Invalid JSON returned from Audio/Whisper endpoints

When using the Transcriptions and Translations endpoints from the Python API (openai.audio.transcriptions.create and openai.audio.translations.create), with response_format set to “verbose_json” or “json”, it returns something that is not valid JSON. The output begins with a custom data type, ie. “Transcription”, and contains parentheses, unescaped characters, single quotes, and other components that cause it to be invalid JSON.

Ex:

response = openai.audio.transcriptions.create(
    model="whisper-1", 
    file=audio_file,
    response_format="json"
)
# response
# Transcription(text='¿Cómo podría ser el mundo transformado? ¿Cómo vendría su reino? ... hasta el final, hasta lo último.')

response = openai.audio.translations.create(
    model="whisper-1", 
    file=audio_file,
    response_format="json"
)
# response
# Translation(text='How could the world be transformed? How would his kingdom come? ... until the end, until the end.')

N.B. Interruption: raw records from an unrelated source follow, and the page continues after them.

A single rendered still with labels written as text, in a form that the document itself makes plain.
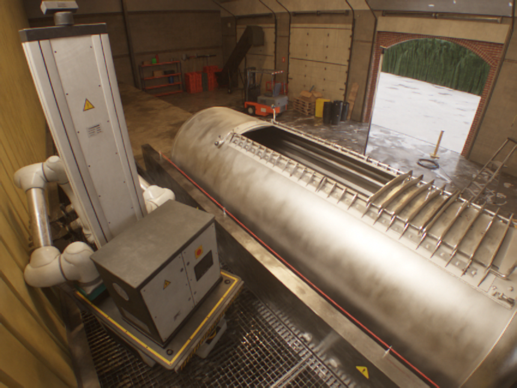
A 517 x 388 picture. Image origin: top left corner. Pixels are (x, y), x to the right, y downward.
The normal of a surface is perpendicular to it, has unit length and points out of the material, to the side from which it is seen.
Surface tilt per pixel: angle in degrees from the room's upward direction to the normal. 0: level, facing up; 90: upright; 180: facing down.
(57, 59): 90
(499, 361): 56
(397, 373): 1
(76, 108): 90
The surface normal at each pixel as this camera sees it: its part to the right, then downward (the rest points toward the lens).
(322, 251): -0.67, -0.15
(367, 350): 0.00, -0.84
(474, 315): -0.55, -0.36
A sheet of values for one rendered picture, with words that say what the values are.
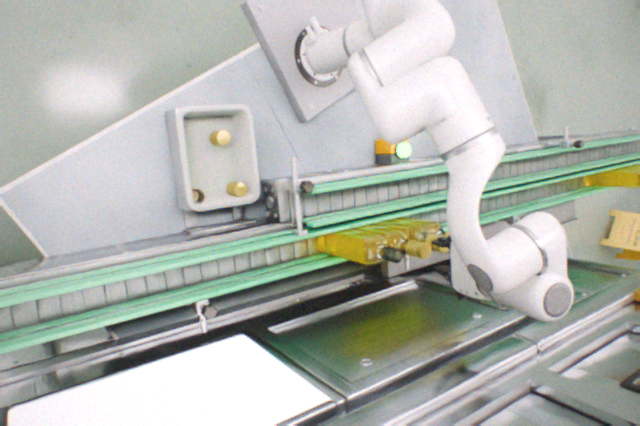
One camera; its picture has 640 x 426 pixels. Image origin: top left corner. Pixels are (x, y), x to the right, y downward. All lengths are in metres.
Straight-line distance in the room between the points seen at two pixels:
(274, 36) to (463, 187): 0.71
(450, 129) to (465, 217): 0.12
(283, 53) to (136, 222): 0.53
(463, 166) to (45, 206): 0.81
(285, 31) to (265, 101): 0.18
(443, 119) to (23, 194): 0.81
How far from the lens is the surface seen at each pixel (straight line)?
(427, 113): 0.68
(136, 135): 1.12
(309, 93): 1.26
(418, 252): 0.99
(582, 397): 0.83
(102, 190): 1.11
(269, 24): 1.23
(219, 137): 1.11
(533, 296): 0.73
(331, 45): 1.18
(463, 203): 0.67
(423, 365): 0.82
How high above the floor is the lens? 1.84
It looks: 56 degrees down
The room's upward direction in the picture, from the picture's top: 100 degrees clockwise
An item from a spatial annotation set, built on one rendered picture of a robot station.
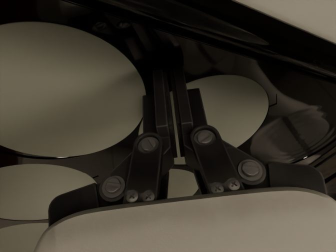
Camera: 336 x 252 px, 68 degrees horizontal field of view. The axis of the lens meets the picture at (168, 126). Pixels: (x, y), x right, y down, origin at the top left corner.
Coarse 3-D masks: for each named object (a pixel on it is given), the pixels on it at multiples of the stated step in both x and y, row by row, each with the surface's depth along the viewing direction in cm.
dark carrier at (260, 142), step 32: (0, 0) 10; (32, 0) 10; (64, 0) 10; (96, 32) 11; (128, 32) 12; (160, 32) 12; (160, 64) 14; (192, 64) 14; (224, 64) 14; (256, 64) 15; (288, 96) 18; (320, 96) 19; (288, 128) 22; (320, 128) 23; (0, 160) 17; (32, 160) 17; (64, 160) 18; (96, 160) 19; (288, 160) 27; (0, 224) 24
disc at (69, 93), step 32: (0, 32) 10; (32, 32) 11; (64, 32) 11; (0, 64) 12; (32, 64) 12; (64, 64) 12; (96, 64) 13; (128, 64) 13; (0, 96) 13; (32, 96) 13; (64, 96) 14; (96, 96) 14; (128, 96) 15; (0, 128) 15; (32, 128) 15; (64, 128) 16; (96, 128) 16; (128, 128) 17
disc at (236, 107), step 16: (208, 80) 15; (224, 80) 16; (240, 80) 16; (208, 96) 16; (224, 96) 17; (240, 96) 17; (256, 96) 17; (208, 112) 18; (224, 112) 18; (240, 112) 18; (256, 112) 19; (176, 128) 18; (224, 128) 20; (240, 128) 20; (256, 128) 21; (176, 144) 20; (240, 144) 22; (176, 160) 22
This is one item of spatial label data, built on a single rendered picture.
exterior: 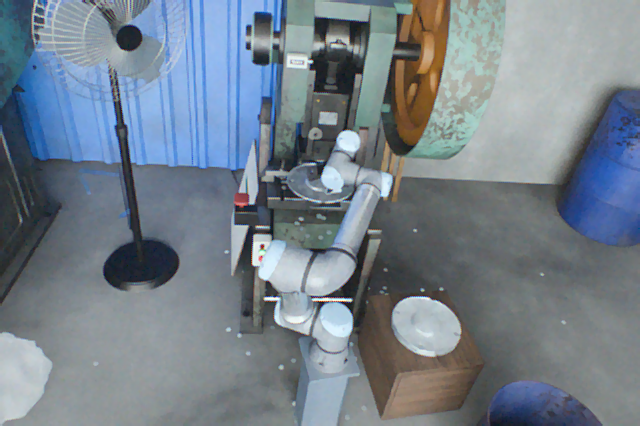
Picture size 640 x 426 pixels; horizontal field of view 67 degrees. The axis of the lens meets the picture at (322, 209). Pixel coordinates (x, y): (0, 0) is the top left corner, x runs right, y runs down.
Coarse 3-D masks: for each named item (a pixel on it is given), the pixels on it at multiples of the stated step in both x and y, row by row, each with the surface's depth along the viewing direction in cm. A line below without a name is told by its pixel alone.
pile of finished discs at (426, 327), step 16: (400, 304) 210; (416, 304) 211; (432, 304) 213; (400, 320) 203; (416, 320) 203; (432, 320) 204; (448, 320) 206; (400, 336) 197; (416, 336) 197; (432, 336) 198; (448, 336) 199; (416, 352) 194; (432, 352) 192; (448, 352) 196
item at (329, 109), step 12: (324, 84) 189; (336, 84) 190; (324, 96) 186; (336, 96) 187; (348, 96) 187; (312, 108) 189; (324, 108) 190; (336, 108) 190; (312, 120) 192; (324, 120) 193; (336, 120) 193; (312, 132) 194; (324, 132) 196; (336, 132) 197; (312, 144) 199; (324, 144) 196; (312, 156) 200; (324, 156) 200
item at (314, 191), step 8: (296, 168) 212; (304, 168) 213; (288, 176) 206; (296, 176) 207; (304, 176) 208; (288, 184) 201; (296, 184) 203; (304, 184) 203; (312, 184) 203; (320, 184) 204; (296, 192) 198; (304, 192) 199; (312, 192) 199; (320, 192) 200; (336, 192) 201; (344, 192) 202; (312, 200) 194; (320, 200) 196; (328, 200) 196; (336, 200) 197
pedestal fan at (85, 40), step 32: (64, 0) 156; (96, 0) 178; (128, 0) 173; (32, 32) 158; (64, 32) 165; (96, 32) 172; (128, 32) 172; (64, 64) 174; (96, 64) 175; (128, 64) 190; (160, 64) 197; (128, 160) 219; (128, 192) 229; (128, 224) 274; (128, 256) 261; (160, 256) 264; (128, 288) 246
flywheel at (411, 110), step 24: (432, 0) 184; (408, 24) 209; (432, 24) 183; (432, 48) 180; (408, 72) 210; (432, 72) 181; (408, 96) 209; (432, 96) 180; (408, 120) 205; (408, 144) 194

Note: the text field has been abbreviated with “…” for space in the outputs.

Test was done with the following:

  • a Jupyter notebook
  • Python 3.12.1
  • OpenAI Python SDK, version 1.30.1

I had the same issue. Surprised that this issue hasn’t been resolved for more than a month.

Has anybody heard if/when this will be fixed? Feels a bit weird having inconsistent response payload formats across APIs.